I shook my head. Larry finally took his hand off the china and used it to grab my arm. Behind me, Grace gasped.
“Let her loose,” Julian announced as he moved forward, his swimmer’s body balanced on the balls of his feet, “or I’ll find something to whack you with, and it won’t be a map!”
“You stay out of this, asshole!” Larry dropped his hold on me and swung wildly at Julian, who ducked out of the way and shot out with his own fast fist. It connected with the underside of Larry Craddock’s chin. Julian’s other hand then popped Craddock’s Adam’s apple. Larry Craddock stumbled backward, emitting croaking noises as he grabbed for purchase on the chairs, tables, the dining-room columns…
His hand snagged a tablecloth, unfortunately, and as he headed down toward the floor, he took fistfuls of linen with him. I couldn’t believe how quickly a cloth loaded with plates, silverware, crystal, salt and pepper shakers, a filled butter dish, and a magnificent green-and-red centerpiece could crash, break, tinkle, and roll all over the surrounding area. The only thing not crashing around was Larry Craddock, who lay unmoving under an upside-down pinecone-and-spruce-branch floral arrangement.

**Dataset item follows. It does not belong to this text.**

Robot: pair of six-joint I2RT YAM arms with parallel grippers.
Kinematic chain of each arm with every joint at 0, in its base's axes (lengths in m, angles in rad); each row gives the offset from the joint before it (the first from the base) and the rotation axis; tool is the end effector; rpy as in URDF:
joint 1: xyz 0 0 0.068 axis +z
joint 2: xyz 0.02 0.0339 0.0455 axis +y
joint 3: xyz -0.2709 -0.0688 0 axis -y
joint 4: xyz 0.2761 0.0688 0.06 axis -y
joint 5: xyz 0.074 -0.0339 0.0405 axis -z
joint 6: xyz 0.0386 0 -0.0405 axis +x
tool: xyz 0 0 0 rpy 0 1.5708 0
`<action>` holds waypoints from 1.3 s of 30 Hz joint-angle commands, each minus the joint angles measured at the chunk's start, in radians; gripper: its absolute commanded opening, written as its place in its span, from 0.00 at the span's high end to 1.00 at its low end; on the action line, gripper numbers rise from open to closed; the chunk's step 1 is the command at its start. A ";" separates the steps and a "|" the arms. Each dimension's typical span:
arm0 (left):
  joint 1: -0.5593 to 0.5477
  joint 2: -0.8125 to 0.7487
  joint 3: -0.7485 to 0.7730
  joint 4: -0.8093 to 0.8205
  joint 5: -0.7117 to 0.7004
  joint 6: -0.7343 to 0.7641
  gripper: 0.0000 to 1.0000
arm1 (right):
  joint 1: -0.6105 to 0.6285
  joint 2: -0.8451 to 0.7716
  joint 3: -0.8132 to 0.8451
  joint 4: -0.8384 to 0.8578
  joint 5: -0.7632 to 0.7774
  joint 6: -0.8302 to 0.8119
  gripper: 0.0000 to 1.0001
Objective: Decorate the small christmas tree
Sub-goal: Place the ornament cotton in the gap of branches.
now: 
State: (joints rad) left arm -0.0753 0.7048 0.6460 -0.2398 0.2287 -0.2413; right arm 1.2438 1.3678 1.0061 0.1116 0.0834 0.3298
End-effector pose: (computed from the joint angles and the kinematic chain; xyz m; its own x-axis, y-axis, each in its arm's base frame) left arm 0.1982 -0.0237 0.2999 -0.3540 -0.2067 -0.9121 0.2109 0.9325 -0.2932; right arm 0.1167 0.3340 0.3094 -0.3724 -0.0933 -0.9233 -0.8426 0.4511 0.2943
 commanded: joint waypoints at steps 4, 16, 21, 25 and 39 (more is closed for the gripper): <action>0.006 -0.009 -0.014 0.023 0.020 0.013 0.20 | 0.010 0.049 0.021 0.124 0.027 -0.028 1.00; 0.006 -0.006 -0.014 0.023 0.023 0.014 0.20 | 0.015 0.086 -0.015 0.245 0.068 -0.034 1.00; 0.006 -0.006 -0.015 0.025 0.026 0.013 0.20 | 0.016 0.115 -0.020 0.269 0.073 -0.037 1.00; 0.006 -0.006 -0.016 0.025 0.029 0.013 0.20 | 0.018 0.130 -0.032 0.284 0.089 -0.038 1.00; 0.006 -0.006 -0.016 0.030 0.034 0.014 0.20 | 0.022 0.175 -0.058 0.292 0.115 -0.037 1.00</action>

“Oh God!” Julian exclaimed. “Goldy, I’m sorry!”
“We’ll clean it up,” Grace said smoothly. Where did that woman get her calm? I wondered.
We gingerly called Craddock’s name. When there was no reply, we removed the centerpiece. I didn’t know if it was the hit to the Adam’s apple or the conk against the table or the floor, but Craddock was only half conscious, and he was mumbling unintelligibly. Grace and Julian hauled him out the French doors and left him there, then locked the doors and called the cops. Alas, the centerpiece had landed on Craddock’s pants before bouncing onto his face. So when Sergeant Boyd himself arrived with a patrolman to haul a moaning Craddock away for trespassing, creating a nuisance, “and anything else I can think of,” Larry had a big wet spot right in the area where a man wouldn’t want it.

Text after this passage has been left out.